Shepard passed away at home in Kentucky last Thursday (July 27) following complications pertaining to ALS (Lou Gehrig’s disease), his family said in a statement.
In a newly released piece of writing, titled ‘My Buddy’ and posted on The New Yorker, Smith recalls a long, globe-spanning friendship with Shepard – one which blossomed under the influence of Shepard’s noted writing talents, in spite of his illness.

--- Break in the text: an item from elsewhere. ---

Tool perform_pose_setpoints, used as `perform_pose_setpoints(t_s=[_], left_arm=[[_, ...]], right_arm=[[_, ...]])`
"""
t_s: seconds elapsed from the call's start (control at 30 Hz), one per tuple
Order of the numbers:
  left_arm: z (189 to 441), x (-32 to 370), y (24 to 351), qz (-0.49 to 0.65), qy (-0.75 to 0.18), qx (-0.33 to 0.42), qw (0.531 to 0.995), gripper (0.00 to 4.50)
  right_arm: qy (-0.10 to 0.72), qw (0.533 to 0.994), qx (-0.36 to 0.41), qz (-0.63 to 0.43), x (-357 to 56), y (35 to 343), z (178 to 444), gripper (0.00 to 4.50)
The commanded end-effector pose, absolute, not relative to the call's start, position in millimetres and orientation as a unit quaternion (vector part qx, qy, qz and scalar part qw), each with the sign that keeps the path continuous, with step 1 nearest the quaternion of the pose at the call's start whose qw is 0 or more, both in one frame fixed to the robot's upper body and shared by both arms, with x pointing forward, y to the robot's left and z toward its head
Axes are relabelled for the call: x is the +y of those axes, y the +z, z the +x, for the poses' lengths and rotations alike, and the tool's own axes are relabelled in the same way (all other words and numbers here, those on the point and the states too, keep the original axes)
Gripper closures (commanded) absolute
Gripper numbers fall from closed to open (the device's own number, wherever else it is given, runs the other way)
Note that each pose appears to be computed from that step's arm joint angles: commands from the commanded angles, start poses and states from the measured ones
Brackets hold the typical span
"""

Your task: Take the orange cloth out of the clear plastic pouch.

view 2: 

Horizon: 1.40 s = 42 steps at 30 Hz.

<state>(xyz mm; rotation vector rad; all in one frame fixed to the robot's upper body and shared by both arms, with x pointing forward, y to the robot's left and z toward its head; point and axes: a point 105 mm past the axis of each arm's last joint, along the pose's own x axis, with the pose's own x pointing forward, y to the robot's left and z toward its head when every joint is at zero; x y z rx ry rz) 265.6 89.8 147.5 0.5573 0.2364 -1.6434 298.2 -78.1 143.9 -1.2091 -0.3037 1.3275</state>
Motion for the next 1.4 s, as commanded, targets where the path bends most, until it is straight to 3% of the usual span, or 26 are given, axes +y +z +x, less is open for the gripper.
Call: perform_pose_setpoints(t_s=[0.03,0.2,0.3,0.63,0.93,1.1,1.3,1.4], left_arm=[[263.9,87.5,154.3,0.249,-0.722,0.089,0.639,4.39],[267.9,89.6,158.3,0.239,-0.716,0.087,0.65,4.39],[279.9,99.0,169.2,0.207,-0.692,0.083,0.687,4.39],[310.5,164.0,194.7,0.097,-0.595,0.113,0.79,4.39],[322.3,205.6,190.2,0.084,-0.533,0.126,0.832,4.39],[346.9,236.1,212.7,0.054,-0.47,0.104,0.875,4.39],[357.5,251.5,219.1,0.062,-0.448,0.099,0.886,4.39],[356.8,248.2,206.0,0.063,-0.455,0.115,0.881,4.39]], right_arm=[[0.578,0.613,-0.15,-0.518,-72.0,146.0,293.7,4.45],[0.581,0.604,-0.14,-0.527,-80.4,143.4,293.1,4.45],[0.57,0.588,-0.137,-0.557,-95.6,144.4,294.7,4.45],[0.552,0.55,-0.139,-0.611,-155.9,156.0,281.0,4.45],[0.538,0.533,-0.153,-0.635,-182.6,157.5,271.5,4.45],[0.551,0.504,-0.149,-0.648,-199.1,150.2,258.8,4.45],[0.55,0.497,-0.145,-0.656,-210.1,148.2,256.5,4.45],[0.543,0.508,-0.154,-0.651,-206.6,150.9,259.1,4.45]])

She writes: “Sam promised me that one day he’d show me the landscape of the Southwest, for though well-travelled, I’d not seen much of our own country. But Sam was dealt a whole other hand, stricken with a debilitating affliction. He eventually stopped picking up and leaving. From then on, I visited him, and we read and talked, but mostly we worked. Laboring over his last manuscript, he courageously summoned a reservoir of mental stamina, facing each challenge that fate apportioned him.
“Going over a passage describing the Western landscape, he suddenly looked up and said, “I’m sorry I can’t take you there.” I just smiled, for somehow he had already done just that. Without a word, eyes closed, we tramped through the American desert that rolled out a carpet of many colors—saffron dust, then russet, even the color of green glass, golden greens, and then, suddenly, an almost inhuman blue. Blue sand, I said, filled with wonder. Blue everything, he said, and the songs we sang had a color of their own.”
During a long and incredibly distinguished career, Shepard received Oscar, Emmy and Golden Globe nominations for his acting, and won the Pulizer Prize for Drama for his 1979 play Buried Child. He also received a BAFTA nomination for co-writing the screenplay to Wim Wenders’ classic 1984 road movie Paris, Texas, and earned Tony nominations for two of his plays.